Our guest blogger is Sally Steenland, Director of the Faith and Progressive Policy Initiative at the Center for American Progress Action Fund.
Now that Mitt Romney has picked Rep. Paul Ryan (R-WI) as his running mate, Ryan’s radical budget constitutes Romney’s economic platform. The Ryan-Romney budget is based on a number of false and dangerous notions: that an unfettered free market can provide all that society needs, that slashing critical programs for struggling families while cutting taxes for the rich will make the nation stronger, and that ruthless individualism and selfishness trump community.
Not surprisingly, faith leaders condemned the Ryan budget — and the philosophy behind it — when it was first introduced in the House of Representatives last year. They intensified their criticism when the House passed the Ryan budget this spring. Here’s some of what them said:
— Catholic nuns, priests, and friars have called the Ryan budget “immoral,” a “severe failure,” and the “height of hypocrisy.” Sister Simone Campbell led a 17-city “Nuns on the Bus” tour this summer to visit faith-based social service programs that would be hurt by cuts proposed in the Ryan budget. Last week her organization, NETWORK, and the Franciscan Action Network invited Mitt Romney to spend a day with them visiting the poor in order to meet the people who’d be affected by their budget cuts. NETWORK issued a statement after the Ryan-VP announcement saying, “We agree with Catholic Bishops that Paul Ryan’s budget fails the test of Catholic Social Teaching since it deliberately harms people at the economic margins.”
— Catholic bishops have called the Ryan budget “unjustified and wrong” and failing a moral test. In April the U.S. Conference of Catholic Bishops sent a public letter to the House of Representatives saying that the federal budget must “protect poor, vulnerable people.”
Diverse other faith leaders have condemned the Ryan budget as “immoral” and “irresponsible” for cutting safety net programs while protecting the richest from shared sacrifice. Here is what they’ve said:
— Lisa Sharon Harper from Sojourners: “It is simply unconscionable to balance the budget on the backs of struggling Americans while protecting tax breaks for millionaires.
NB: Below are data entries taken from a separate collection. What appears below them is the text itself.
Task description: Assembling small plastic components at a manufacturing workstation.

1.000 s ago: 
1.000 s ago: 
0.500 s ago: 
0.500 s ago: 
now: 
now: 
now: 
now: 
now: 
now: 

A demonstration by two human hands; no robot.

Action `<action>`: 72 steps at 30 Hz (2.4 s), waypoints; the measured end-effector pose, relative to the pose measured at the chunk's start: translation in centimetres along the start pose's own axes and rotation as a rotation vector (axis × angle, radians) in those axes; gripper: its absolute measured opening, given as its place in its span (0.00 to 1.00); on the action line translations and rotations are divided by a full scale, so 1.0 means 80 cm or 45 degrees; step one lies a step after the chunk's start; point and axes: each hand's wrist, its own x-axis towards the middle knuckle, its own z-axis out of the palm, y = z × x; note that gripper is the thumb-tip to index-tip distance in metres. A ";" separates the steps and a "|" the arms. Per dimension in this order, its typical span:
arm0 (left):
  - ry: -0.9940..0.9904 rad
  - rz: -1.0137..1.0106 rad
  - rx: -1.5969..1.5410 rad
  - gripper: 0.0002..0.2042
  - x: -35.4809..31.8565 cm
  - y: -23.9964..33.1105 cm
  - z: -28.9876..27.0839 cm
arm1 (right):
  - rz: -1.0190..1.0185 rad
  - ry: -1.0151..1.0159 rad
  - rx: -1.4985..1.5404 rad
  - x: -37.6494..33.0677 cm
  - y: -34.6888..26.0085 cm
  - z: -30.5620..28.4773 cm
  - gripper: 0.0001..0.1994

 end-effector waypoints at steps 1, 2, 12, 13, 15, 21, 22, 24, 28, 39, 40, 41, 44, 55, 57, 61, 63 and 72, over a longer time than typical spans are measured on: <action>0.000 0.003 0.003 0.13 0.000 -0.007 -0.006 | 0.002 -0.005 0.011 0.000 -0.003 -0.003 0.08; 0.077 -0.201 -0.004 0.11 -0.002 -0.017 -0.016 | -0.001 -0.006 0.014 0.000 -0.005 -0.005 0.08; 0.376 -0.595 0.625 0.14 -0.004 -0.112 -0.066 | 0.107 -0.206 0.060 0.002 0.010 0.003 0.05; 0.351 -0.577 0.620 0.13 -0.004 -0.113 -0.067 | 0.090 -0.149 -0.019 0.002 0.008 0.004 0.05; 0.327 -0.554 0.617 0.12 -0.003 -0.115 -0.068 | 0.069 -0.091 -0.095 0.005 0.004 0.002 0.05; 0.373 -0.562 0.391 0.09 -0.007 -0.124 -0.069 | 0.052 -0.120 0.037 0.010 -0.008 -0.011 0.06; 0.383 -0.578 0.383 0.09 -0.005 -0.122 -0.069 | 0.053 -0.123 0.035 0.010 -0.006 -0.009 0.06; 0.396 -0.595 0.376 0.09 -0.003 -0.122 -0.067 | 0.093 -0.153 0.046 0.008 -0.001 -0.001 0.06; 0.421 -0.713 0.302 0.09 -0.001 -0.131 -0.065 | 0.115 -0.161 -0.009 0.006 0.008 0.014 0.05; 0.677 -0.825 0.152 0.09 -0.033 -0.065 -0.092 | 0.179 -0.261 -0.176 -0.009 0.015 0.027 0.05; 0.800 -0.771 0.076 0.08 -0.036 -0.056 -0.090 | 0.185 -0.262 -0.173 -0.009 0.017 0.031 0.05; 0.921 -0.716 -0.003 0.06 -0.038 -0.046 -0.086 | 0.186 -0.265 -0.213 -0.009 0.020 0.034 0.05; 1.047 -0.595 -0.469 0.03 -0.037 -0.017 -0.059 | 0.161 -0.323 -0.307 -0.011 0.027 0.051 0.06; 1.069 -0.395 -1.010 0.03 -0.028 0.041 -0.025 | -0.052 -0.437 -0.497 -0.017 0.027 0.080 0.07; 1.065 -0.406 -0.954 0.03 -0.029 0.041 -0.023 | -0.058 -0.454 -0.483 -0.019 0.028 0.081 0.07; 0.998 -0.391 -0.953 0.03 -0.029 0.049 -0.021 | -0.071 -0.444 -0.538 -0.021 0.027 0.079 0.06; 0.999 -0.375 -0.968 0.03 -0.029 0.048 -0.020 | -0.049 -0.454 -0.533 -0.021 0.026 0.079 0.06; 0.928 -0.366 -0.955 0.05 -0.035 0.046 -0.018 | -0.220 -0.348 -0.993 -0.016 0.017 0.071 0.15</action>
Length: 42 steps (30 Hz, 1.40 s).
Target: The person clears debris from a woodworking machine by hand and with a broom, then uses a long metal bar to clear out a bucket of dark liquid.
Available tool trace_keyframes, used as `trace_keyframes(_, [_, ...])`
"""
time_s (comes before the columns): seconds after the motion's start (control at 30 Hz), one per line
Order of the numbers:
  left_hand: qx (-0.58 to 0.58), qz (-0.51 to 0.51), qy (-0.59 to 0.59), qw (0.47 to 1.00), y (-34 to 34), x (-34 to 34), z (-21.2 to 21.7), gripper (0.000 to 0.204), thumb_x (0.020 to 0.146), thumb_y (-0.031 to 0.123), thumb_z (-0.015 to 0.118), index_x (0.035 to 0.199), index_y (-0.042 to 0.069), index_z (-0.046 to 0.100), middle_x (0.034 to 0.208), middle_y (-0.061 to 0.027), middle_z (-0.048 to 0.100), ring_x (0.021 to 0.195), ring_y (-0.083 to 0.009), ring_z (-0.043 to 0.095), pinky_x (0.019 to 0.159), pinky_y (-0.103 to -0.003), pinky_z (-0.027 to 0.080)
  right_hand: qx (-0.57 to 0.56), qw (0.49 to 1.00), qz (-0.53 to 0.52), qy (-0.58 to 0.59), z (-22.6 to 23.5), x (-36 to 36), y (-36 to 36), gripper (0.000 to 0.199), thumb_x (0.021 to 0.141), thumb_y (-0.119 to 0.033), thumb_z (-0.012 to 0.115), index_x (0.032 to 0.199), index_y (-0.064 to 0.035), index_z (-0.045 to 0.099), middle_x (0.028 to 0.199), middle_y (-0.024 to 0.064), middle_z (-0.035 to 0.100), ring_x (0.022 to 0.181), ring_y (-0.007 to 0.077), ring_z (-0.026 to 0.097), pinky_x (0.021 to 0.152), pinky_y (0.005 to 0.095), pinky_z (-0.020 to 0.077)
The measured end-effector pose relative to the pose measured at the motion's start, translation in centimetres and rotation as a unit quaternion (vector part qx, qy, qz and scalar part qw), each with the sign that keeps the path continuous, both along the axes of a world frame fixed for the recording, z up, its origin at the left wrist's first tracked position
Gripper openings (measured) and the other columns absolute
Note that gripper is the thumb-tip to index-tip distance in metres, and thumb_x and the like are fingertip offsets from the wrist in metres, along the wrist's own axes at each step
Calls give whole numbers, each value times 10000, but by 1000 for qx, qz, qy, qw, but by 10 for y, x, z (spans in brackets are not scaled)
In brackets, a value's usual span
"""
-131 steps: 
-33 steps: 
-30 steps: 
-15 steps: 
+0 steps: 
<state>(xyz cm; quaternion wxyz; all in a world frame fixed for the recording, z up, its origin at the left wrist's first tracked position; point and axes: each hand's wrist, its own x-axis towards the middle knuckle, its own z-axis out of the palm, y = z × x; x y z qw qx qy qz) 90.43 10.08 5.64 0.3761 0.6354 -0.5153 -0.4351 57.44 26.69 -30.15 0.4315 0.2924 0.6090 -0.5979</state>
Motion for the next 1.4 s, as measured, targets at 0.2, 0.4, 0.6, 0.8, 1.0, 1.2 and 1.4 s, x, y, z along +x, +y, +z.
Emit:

Churches and faith-based nonprofits are already fighting an uphill battle to meet the needs of their communities. They don’t need politicians making their work even harder because Congress is dead set on politicizing a simple duty of common sense governance.”
— Rabbi Jack Moline of the Rabbinical Assembly: “The poor are not statistics….it is unimaginable to look in the face of a child who would go hungry without government assistance and say, ‘Sorry — we need to reduce the deficit.’”
— Rev. Gabriele Salguero of the National Latino Evangelical coalition: “Budgets reflect our deepest moral commitments. Politicians ought to remember that protecting vulnerable families and children is at the center of the biblical command to care for the poor.”